_WORK REQUEST_.
Restate word for word the span of lines that opens with the line containing "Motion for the" and closes with the last line of the material. Include both ends and nothing more.

_RECORDED INFORMATION_.
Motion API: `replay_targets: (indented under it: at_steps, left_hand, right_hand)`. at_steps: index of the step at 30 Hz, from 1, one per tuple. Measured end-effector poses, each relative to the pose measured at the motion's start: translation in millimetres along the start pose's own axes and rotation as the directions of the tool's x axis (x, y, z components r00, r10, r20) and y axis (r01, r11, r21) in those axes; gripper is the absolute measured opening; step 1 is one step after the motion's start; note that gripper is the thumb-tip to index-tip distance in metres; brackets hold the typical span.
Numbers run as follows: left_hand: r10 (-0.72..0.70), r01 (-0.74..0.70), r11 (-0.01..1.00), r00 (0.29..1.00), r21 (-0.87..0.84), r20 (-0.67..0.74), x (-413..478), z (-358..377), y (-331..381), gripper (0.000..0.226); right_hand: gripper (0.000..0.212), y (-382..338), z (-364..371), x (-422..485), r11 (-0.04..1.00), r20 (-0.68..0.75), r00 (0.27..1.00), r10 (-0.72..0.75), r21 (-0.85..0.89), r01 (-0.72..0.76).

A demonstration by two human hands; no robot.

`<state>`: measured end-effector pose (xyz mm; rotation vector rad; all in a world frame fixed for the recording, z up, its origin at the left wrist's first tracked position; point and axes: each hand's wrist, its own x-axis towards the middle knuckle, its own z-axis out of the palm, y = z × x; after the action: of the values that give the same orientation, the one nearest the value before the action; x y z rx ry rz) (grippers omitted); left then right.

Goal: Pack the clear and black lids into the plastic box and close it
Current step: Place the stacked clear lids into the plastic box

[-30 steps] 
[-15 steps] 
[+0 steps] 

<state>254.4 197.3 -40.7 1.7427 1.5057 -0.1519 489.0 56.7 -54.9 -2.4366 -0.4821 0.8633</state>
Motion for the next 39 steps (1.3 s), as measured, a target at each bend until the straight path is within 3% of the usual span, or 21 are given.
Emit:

_OUTPUT FOR THIS TASK_.
Motion for the next 39 steps (1.3 s), as measured, a target at each bend until the straight path is within 3% of the usual span, or 21 are given.
Emit:

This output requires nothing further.